Exercise details:
Below are lines of data; restate word for word those running from the line containing "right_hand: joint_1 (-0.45" to the line containing "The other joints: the", inclusive, and no others.
Data shown Block Start
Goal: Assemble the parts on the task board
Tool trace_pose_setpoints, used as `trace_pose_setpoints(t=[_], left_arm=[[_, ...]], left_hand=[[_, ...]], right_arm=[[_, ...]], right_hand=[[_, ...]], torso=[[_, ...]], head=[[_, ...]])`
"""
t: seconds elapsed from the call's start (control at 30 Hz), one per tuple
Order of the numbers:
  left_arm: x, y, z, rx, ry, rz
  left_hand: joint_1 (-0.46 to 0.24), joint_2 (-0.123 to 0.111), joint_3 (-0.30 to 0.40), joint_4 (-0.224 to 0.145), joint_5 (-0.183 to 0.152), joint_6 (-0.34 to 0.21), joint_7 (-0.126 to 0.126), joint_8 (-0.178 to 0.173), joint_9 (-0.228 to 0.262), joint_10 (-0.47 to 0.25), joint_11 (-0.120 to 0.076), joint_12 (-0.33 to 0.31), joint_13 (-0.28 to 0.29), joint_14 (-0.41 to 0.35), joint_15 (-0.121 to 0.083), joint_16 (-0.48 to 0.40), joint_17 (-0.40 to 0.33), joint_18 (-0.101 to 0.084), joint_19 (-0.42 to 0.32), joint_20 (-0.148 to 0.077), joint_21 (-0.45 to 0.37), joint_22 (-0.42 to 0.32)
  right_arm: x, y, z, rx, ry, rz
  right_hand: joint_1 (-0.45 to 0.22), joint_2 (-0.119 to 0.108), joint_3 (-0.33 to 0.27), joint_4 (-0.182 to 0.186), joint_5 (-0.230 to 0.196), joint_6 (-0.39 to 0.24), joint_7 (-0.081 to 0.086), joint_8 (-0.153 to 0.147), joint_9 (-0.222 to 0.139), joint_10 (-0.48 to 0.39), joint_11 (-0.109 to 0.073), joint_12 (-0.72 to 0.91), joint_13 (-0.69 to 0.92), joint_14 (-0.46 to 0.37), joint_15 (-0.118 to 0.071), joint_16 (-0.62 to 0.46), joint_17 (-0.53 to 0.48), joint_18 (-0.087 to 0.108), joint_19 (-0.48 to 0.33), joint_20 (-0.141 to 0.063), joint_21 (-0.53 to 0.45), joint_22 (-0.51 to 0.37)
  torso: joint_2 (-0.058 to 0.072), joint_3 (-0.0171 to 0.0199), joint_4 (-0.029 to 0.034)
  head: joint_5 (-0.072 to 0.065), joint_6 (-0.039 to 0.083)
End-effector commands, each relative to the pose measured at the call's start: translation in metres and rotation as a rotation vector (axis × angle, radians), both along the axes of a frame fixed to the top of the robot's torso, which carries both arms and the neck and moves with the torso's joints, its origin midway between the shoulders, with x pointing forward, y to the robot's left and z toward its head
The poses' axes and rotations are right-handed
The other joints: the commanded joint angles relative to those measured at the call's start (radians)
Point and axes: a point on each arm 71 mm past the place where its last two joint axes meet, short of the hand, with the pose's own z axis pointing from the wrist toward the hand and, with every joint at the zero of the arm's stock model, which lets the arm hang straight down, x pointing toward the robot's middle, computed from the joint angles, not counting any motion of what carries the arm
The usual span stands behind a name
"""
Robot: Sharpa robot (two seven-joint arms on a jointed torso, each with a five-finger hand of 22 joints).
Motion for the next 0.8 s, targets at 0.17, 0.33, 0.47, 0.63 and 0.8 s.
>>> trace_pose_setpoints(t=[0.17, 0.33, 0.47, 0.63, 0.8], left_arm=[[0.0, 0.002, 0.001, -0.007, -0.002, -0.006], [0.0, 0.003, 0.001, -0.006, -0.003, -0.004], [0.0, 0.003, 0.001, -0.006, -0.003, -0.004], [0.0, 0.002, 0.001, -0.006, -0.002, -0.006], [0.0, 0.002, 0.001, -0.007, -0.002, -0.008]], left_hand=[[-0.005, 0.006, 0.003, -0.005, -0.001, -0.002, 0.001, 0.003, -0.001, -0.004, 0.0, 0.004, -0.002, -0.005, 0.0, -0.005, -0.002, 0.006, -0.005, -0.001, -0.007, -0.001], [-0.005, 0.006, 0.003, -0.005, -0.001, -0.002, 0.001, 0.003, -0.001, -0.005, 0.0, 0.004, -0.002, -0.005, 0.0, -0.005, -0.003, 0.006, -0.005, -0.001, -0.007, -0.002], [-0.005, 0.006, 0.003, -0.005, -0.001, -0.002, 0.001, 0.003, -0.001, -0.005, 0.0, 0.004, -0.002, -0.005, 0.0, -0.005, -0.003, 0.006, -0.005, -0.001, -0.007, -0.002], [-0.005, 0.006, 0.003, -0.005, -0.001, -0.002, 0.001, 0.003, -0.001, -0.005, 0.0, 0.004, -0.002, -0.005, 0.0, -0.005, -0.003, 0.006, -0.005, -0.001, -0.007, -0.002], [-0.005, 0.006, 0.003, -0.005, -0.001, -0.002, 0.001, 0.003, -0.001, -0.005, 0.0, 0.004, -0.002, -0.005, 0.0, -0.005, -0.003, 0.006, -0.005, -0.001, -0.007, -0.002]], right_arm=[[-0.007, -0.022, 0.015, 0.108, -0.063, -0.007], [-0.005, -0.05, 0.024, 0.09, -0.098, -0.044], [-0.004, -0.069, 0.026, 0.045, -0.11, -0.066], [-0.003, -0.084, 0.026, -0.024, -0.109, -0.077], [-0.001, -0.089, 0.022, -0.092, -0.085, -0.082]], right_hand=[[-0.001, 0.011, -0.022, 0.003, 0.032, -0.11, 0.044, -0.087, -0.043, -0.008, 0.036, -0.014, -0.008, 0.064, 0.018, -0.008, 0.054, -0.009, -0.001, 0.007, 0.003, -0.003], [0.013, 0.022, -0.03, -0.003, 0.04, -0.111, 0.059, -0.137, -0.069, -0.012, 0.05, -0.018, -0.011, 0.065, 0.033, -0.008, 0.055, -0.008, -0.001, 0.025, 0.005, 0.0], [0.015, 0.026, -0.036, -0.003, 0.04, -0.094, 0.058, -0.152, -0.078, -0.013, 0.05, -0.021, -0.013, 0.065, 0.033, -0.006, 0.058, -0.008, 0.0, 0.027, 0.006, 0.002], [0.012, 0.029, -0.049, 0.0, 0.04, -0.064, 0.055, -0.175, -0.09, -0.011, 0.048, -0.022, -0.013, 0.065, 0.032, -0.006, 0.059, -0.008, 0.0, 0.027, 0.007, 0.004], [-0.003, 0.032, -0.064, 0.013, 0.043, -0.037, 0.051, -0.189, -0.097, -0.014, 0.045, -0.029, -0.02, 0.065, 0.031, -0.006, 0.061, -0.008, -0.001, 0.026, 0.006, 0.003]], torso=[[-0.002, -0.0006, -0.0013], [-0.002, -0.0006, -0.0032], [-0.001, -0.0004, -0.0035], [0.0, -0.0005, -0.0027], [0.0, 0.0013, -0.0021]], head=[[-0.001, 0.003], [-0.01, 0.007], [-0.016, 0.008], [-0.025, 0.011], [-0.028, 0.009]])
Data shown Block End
Task response:
  right_hand: joint_1 (-0.45 to 0.22), joint_2 (-0.119 to 0.108), joint_3 (-0.33 to 0.27), joint_4 (-0.182 to 0.186), joint_5 (-0.230 to 0.196), joint_6 (-0.39 to 0.24), joint_7 (-0.081 to 0.086), joint_8 (-0.153 to 0.147), joint_9 (-0.222 to 0.139), joint_10 (-0.48 to 0.39), joint_11 (-0.109 to 0.073), joint_12 (-0.72 to 0.91), joint_13 (-0.69 to 0.92), joint_14 (-0.46 to 0.37), joint_15 (-0.118 to 0.071), joint_16 (-0.62 to 0.46), joint_17 (-0.53 to 0.48), joint_18 (-0.087 to 0.108), joint_19 (-0.48 to 0.33), joint_20 (-0.141 to 0.063), joint_21 (-0.53 to 0.45), joint_22 (-0.51 to 0.37)
  torso: joint_2 (-0.058 to 0.072), joint_3 (-0.0171 to 0.0199), joint_4 (-0.029 to 0.034)
  head: joint_5 (-0.072 to 0.065), joint_6 (-0.039 to 0.083)
End-effector commands, each relative to the pose measured at the call's start: translation in metres and rotation as a rotation vector (axis × angle, radians), both along the axes of a frame fixed to the top of the robot's torso, which carries both arms and the neck and moves with the torso's joints, its origin midway between the shoulders, with x pointing forward, y to the robot's left and z toward its head
The poses' axes and rotations are right-handed
The other joints: the commanded joint angles relative to those measured at the call's start (radians)

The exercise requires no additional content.